Consider a discrete random variable defined as follows: When $X=0$, $P(X=x) = .25$.
When $X=1, P(X=x) =.4$.
When $X=2, P(X=x) = .35$.
The moment generating function for $X$ will be: $$Mx(t) = .25 + .4e^t + .35e^{2t}$$
But then the question asks, Create the moment generating function for $Y = X^2 - X - 1$.

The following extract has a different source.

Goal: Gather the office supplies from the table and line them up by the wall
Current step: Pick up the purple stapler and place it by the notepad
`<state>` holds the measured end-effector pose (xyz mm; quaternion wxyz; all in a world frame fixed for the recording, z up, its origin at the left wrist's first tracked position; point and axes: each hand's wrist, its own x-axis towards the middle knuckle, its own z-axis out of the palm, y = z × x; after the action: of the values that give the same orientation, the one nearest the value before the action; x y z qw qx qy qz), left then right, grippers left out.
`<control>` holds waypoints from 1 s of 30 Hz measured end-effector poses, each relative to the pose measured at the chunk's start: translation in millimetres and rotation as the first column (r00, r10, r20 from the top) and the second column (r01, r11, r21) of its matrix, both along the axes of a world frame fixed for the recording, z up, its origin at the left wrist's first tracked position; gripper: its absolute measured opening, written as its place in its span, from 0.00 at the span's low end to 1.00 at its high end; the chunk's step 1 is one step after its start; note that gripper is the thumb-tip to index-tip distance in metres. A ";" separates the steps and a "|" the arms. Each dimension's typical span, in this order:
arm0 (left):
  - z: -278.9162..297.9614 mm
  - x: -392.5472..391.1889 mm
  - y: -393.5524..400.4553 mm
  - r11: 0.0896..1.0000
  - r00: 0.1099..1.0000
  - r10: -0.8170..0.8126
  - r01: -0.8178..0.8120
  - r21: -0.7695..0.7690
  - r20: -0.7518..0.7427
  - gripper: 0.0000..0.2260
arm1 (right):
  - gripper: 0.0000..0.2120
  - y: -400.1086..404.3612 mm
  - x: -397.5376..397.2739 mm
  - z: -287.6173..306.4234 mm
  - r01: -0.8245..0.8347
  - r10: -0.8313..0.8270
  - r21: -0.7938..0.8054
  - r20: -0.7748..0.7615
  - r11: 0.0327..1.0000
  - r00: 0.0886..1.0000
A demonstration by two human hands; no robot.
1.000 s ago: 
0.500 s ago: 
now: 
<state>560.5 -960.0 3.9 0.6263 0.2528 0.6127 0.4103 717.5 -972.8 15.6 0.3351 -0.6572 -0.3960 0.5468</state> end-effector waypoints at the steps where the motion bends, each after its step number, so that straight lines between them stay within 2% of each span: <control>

I don't understand how to do this.
All you have to do is create a mapping of each of the possible outcomes of $X$ to the corresponding outcome of $Y$: for example, if $X = 0$, then $$Y = X^2 - X - 1 = 0^2 - 0 - 1 = -1.$$ Similarly, what are the other possible values of $Y$? Then you directly get the probability distribution of $Y$, and you get the MGF for $Y$ in the same way you did it for $X$: $$M_Y(t) = \operatorname{E}[e^{tY}].$$ But be careful: if $X = 1$, then $Y = 1^2 - 1 - 1 = -1$ also, so in particular, $$\Pr[Y = -1] = \Pr[X = 0] + \Pr[X = 1].$$ More generally, you have to make sure you calculate the distribution of $Y$ for all outcomes of $X$ that give you the same $Y$.